Which brings me to a critique: why is there not more engagement with those who have explicitly written about the ways in which raced, classed, and gendered forms of oppression are experienced differentially, if not always conterminously. The absence of bell hooks, Angela Davis, Hortense Spillers and Audre Lorde (to name a few) from this volume is profound and revealing. Whilst intersectionality is often invoked, it is rarely engaged in its originary form – as an attempt by black women to highlight and eventually dissemble the multiple structural marginalisations that they are subject to.

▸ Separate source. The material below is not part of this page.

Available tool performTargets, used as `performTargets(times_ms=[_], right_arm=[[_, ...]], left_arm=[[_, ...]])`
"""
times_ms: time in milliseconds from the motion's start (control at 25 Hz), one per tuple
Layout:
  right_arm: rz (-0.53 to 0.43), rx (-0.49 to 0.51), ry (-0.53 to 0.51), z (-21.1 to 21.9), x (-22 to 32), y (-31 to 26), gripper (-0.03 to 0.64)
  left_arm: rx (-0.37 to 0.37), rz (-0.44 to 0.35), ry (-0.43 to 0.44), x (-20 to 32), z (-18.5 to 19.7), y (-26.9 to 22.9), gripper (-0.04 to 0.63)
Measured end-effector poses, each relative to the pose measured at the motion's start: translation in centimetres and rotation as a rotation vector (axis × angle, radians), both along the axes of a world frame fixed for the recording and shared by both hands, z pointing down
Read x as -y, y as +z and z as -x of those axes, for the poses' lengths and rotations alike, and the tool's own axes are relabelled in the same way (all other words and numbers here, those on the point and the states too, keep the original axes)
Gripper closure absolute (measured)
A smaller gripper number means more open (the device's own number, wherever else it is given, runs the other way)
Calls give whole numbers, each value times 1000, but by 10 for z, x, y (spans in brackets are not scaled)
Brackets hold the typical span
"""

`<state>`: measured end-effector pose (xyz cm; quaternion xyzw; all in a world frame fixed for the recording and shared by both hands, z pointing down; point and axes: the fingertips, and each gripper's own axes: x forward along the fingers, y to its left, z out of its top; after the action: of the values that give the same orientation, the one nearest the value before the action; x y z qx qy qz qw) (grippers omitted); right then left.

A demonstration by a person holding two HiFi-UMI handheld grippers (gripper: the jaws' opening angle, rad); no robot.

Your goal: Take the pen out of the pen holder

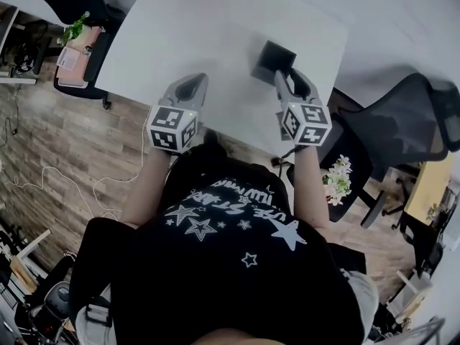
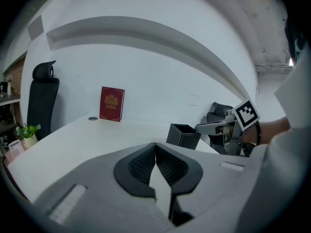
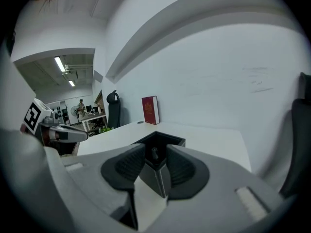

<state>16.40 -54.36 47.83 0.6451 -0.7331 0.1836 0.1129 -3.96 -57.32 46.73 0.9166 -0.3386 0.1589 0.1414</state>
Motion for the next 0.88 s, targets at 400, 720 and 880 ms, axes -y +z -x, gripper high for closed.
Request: performTargets(times_ms=[400,720,880], right_arm=[[18,-64,26,-4,-4,3,572],[-60,-19,-17,-8,-9,-24,574],[-133,-25,-51,-12,-15,-55,574]], left_arm=[[4,4,0,-3,4,2,584],[-11,-47,-82,-23,15,-18,584],[-18,-69,-123,-44,17,-27,584]])
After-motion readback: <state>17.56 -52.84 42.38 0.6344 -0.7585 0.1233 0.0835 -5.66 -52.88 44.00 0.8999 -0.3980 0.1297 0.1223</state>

I don’t mean to throw shade at this otherwise outstanding work, but I can’t help feeling frustrated by IR’s constant lip-service to intersectionality that often flattens asymmetries in an attempt to understand and grapple with ‘difference’, which has the ironic effect of reinscribing ‘gender’ as the primary or foundational node with ‘race’, ‘class’ and more recently ‘disability’, ‘religion’, ‘sexuality’, ‘age’, plotted as its derivatives. This once again leaves us with a (re)centred white cis woman at the heart of the analysis. And yet, perhaps this is a bind that can never be convincingly addressed, it is not merely impossible in a slim edited volume but one that has been elided by the discipline of IR in its entirety.